WORK ITEM -
Among the entries below, tally each line where the word "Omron" appears and state only the total.

INPUT DATA section start

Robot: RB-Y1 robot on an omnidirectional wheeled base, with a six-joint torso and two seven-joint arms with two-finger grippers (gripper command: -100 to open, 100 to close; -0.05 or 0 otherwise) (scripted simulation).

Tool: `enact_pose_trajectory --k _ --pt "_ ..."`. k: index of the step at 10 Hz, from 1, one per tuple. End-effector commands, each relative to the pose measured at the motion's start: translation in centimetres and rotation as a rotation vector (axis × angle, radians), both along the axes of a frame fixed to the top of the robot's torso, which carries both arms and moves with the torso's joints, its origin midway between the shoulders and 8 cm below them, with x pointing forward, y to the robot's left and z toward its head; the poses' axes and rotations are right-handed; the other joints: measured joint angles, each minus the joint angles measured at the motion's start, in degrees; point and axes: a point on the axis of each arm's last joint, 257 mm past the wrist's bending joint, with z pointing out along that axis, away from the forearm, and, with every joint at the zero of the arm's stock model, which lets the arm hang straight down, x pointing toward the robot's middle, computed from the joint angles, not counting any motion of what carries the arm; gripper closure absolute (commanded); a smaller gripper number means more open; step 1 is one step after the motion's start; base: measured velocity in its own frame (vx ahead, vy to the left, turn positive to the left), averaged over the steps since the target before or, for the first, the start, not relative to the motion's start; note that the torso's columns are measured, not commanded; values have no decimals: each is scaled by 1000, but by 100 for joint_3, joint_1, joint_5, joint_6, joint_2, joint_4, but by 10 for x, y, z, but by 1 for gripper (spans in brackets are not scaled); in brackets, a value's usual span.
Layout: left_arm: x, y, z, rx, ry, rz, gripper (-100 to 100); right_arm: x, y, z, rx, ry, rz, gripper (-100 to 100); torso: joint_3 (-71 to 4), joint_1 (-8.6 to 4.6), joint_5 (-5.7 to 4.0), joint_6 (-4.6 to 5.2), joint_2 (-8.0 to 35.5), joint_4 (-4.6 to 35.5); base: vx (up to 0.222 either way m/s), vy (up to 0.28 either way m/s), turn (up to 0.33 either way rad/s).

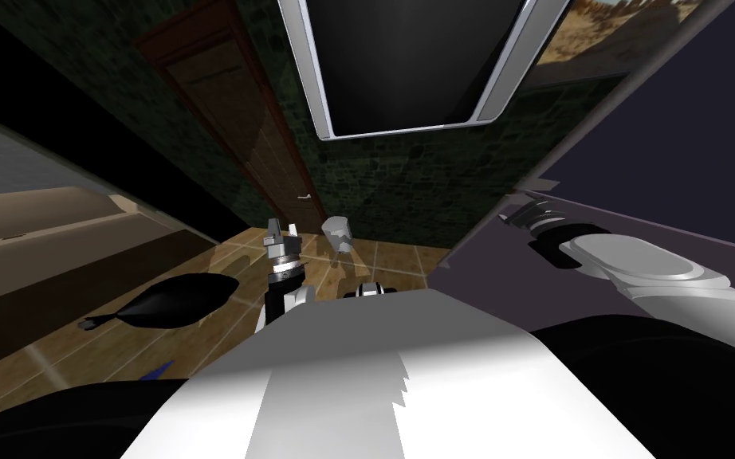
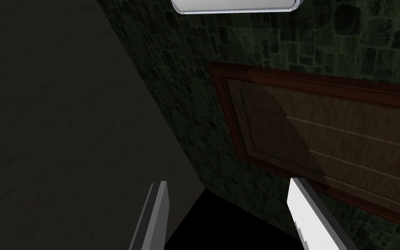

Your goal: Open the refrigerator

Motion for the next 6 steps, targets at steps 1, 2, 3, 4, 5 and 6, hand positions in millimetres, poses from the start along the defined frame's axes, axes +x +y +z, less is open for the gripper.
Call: enact_pose_trajectory --k 1,2,3,4,5,6 --pt "0 0 0 0 0 0 0 -5 -14 1 0 -4 -28 -100 4 7 -5 1 2 -1 -53 15 46" --pt "0 0 0 0 0 0 0 0 4 1 -3 -2 9 100 2 8 -6 18 -5 -3 67 -24 -275" --pt "0 0 0 0 0 0 0 0 4 1 -4 -2 10 100 5 -7 -24 55 -7 -11 106 -30 -182" --pt "0 0 0 0 0 0 0 4 16 1 -4 -1 36 100 12 -35 -60 40 -2 -25 91 -18 -211" --pt "0 0 0 0 0 0 0 8 28 0 -4 -1 60 100 15 -48 -62 33 4 -18 100 -22 -252" --pt "0 0 0 0 0 0 0 11 40 -2 -3 1 82 100 23 -50 -63 43 14 -15 115 -27 -215"
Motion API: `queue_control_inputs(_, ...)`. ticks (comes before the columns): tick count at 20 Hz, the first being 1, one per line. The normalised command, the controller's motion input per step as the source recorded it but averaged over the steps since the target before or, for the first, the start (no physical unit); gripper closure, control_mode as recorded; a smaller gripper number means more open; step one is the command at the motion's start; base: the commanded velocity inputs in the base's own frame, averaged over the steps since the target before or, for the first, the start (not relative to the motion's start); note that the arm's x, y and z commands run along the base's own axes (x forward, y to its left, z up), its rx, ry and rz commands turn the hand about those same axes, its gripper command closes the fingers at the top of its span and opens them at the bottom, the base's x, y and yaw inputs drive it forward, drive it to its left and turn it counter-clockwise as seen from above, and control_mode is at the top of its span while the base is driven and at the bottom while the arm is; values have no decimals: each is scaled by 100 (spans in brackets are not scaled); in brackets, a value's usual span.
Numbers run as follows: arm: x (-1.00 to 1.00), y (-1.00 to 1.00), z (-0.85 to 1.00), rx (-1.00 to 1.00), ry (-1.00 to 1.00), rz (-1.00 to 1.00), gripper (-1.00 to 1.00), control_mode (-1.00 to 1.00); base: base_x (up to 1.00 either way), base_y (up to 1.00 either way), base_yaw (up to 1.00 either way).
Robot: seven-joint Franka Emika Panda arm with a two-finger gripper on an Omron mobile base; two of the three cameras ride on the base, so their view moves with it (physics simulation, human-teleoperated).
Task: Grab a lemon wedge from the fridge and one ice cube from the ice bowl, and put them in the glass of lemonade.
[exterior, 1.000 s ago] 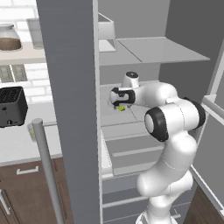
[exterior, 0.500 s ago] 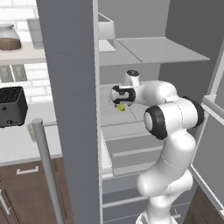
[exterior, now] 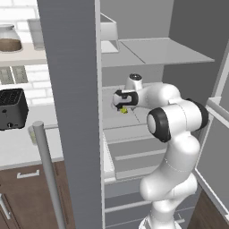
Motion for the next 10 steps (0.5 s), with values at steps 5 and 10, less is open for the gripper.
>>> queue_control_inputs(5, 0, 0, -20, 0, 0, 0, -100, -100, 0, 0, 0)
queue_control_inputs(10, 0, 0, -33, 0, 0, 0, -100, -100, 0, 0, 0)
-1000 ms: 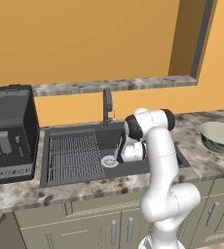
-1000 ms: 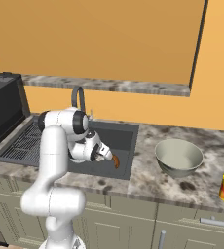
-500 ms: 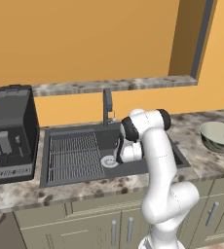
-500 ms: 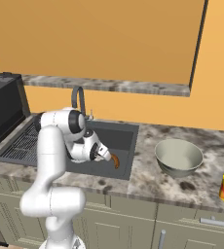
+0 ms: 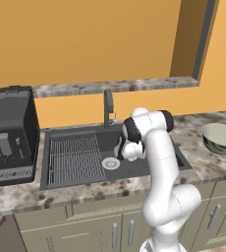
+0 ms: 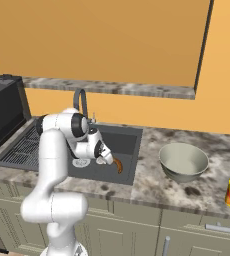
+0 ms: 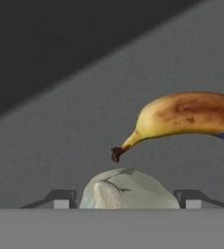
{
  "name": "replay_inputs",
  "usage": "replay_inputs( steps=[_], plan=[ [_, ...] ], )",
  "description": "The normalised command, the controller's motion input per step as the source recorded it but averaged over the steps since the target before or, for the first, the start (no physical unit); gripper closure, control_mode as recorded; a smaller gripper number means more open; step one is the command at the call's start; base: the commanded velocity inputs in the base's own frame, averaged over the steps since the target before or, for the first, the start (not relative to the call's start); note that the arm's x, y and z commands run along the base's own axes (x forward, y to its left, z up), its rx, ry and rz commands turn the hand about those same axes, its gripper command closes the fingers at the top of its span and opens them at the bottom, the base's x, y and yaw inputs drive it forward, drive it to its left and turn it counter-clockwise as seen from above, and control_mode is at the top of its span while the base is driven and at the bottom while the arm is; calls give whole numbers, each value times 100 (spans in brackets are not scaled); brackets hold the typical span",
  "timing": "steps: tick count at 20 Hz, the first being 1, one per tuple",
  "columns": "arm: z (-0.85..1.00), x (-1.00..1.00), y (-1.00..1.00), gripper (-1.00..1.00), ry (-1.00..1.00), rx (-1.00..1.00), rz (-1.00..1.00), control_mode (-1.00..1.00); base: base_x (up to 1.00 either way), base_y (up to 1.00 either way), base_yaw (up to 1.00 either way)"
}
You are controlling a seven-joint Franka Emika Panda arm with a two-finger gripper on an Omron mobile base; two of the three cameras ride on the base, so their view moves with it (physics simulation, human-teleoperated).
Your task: Remove the garlic and banana from the sink. Then move the bowl and cup from the counter to the sink for washing.
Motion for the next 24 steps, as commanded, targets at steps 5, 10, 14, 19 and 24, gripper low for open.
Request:
replay_inputs(
  steps=[5,10,14,19,24],
  plan=[
    [-19,-18,6,100,0,4,-5,-100,0,0,0],
    [-11,-23,1,100,-5,1,-3,-100,0,0,0],
    [-1,-19,1,100,-3,2,-2,-100,0,0,0],
    [3,-14,3,100,-12,0,-1,-100,0,0,0],
    [13,-8,1,100,-18,1,0,-100,0,0,0]
  ],
)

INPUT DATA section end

WORKED SOLUTION -
2